## Aim of the task
Copy every line of the data in which the word "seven" occurs.

[Records from a collection]
__________________________________________________
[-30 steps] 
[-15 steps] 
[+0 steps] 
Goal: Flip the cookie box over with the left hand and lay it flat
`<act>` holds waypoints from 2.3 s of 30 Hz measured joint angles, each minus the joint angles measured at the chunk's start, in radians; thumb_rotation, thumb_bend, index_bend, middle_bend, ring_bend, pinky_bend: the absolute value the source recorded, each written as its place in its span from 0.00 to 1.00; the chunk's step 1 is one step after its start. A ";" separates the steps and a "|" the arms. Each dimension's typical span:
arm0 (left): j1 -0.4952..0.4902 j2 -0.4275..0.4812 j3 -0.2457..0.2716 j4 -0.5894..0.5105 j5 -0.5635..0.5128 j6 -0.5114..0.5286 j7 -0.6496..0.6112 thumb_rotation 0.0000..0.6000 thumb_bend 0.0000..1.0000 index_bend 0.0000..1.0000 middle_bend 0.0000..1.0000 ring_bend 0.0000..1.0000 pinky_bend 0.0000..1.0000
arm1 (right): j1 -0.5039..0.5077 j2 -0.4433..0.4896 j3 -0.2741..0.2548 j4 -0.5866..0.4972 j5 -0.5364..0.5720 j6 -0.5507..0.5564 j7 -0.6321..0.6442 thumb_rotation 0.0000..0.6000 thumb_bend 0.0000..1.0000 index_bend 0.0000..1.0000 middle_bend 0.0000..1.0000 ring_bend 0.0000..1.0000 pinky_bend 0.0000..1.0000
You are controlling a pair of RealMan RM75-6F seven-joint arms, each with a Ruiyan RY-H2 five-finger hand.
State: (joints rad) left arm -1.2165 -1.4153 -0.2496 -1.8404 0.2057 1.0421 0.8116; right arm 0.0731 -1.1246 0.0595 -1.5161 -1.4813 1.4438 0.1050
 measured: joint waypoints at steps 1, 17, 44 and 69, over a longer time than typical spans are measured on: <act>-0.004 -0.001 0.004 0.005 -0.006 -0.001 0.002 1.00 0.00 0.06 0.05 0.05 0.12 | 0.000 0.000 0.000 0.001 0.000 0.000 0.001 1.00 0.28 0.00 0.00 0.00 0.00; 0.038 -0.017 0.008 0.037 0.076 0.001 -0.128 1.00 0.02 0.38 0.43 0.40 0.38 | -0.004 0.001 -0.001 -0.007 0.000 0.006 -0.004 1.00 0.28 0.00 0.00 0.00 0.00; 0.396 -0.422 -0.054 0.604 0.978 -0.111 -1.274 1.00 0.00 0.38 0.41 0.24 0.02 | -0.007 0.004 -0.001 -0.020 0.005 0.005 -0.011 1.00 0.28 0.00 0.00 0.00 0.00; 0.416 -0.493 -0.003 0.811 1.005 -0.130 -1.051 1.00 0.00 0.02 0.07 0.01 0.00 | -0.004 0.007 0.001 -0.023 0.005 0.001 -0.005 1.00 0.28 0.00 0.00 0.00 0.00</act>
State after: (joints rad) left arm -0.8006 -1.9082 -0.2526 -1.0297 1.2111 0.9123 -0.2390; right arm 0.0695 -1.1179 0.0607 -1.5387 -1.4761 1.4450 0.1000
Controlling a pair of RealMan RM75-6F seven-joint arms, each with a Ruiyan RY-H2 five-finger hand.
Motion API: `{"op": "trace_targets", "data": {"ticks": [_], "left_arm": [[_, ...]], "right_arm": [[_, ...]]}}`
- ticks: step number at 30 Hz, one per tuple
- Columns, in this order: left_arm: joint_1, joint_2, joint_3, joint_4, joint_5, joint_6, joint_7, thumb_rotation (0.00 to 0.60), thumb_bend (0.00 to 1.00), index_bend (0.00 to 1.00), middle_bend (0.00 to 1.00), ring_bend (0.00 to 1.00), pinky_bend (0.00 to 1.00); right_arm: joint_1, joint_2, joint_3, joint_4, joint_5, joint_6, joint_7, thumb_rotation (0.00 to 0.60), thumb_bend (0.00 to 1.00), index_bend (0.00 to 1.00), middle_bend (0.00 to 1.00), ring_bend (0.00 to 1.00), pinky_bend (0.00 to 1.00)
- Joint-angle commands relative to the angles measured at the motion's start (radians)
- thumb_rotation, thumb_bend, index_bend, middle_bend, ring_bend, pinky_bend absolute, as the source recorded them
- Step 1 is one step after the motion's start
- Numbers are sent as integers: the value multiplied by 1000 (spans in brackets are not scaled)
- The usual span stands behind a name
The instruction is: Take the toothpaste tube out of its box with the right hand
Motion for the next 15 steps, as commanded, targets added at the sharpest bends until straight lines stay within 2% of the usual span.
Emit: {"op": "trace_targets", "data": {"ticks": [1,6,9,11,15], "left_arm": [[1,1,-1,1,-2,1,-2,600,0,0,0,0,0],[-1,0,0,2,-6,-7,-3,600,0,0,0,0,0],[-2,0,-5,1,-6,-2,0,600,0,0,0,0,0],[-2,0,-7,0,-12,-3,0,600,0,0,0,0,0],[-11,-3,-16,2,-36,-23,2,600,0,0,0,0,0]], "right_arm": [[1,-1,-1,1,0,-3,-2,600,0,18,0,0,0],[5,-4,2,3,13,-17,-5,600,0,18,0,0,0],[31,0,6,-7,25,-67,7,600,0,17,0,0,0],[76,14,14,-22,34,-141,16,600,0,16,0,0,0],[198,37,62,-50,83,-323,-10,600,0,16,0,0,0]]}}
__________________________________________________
## Solution for this problem
You are controlling a pair of RealMan RM75-6F seven-joint arms, each with a Ruiyan RY-H2 five-finger hand.
Controlling a pair of RealMan RM75-6F seven-joint arms, each with a Ruiyan RY-H2 five-finger hand.

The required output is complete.